Which lines of the data contain the string "finger"? Copy every one.

Stored dataset items:
^^^^^^^^
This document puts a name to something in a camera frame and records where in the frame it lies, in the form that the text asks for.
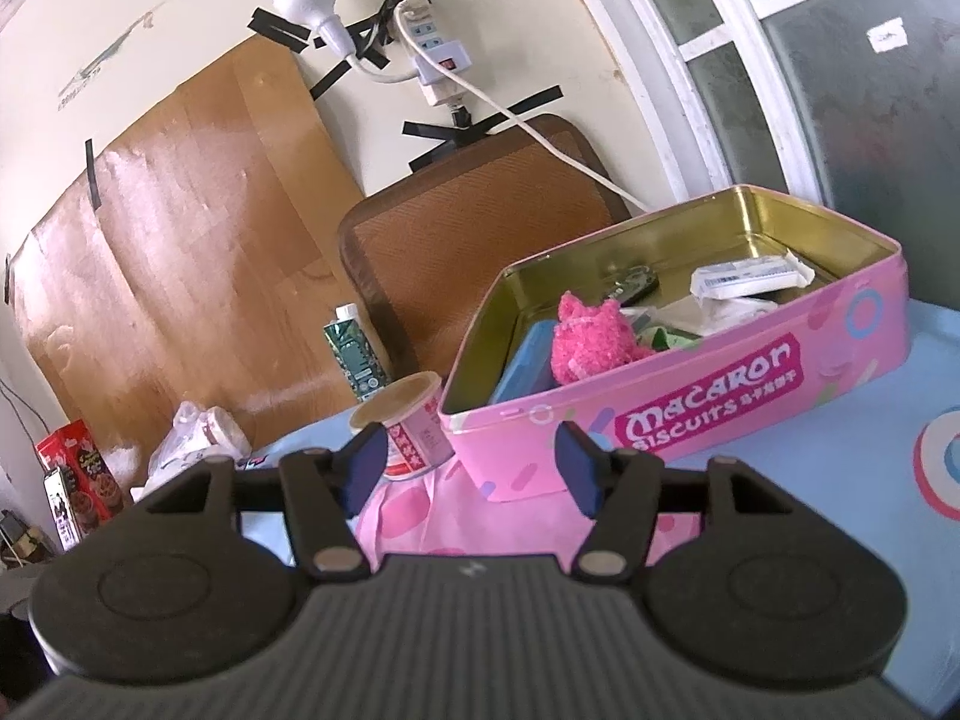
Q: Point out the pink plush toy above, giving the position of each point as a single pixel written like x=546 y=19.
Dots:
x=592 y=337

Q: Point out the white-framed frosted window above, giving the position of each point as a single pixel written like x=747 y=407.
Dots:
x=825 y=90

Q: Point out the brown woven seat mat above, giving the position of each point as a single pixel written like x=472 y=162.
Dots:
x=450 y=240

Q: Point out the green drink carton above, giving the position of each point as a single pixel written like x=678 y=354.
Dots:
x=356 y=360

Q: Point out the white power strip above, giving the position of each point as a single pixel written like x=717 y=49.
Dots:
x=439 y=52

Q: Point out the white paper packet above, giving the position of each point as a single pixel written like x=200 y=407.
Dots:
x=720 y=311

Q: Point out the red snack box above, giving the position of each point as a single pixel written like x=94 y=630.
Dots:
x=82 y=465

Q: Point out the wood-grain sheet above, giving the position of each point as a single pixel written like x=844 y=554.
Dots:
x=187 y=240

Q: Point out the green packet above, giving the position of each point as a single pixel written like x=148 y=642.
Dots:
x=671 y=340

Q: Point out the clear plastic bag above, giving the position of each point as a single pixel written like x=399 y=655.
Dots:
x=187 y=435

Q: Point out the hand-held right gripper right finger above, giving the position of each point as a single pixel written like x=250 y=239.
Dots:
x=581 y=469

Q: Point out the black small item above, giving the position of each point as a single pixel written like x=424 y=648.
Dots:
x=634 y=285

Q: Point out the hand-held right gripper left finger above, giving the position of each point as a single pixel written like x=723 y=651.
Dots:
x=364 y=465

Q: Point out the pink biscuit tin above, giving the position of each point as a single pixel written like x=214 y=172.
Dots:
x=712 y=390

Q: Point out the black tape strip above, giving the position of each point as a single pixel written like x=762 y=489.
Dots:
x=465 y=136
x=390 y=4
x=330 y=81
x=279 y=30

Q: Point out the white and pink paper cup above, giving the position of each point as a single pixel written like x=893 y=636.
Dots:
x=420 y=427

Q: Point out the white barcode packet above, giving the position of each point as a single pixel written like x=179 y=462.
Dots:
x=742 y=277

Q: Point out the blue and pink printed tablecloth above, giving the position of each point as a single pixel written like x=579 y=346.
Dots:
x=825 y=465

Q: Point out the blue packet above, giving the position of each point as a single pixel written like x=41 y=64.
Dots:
^^^^^^^^
WORKED SOLUTION:
Q: Point out the hand-held right gripper right finger above, giving the position of each point as a single pixel written like x=250 y=239.
Q: Point out the hand-held right gripper left finger above, giving the position of each point as a single pixel written like x=723 y=651.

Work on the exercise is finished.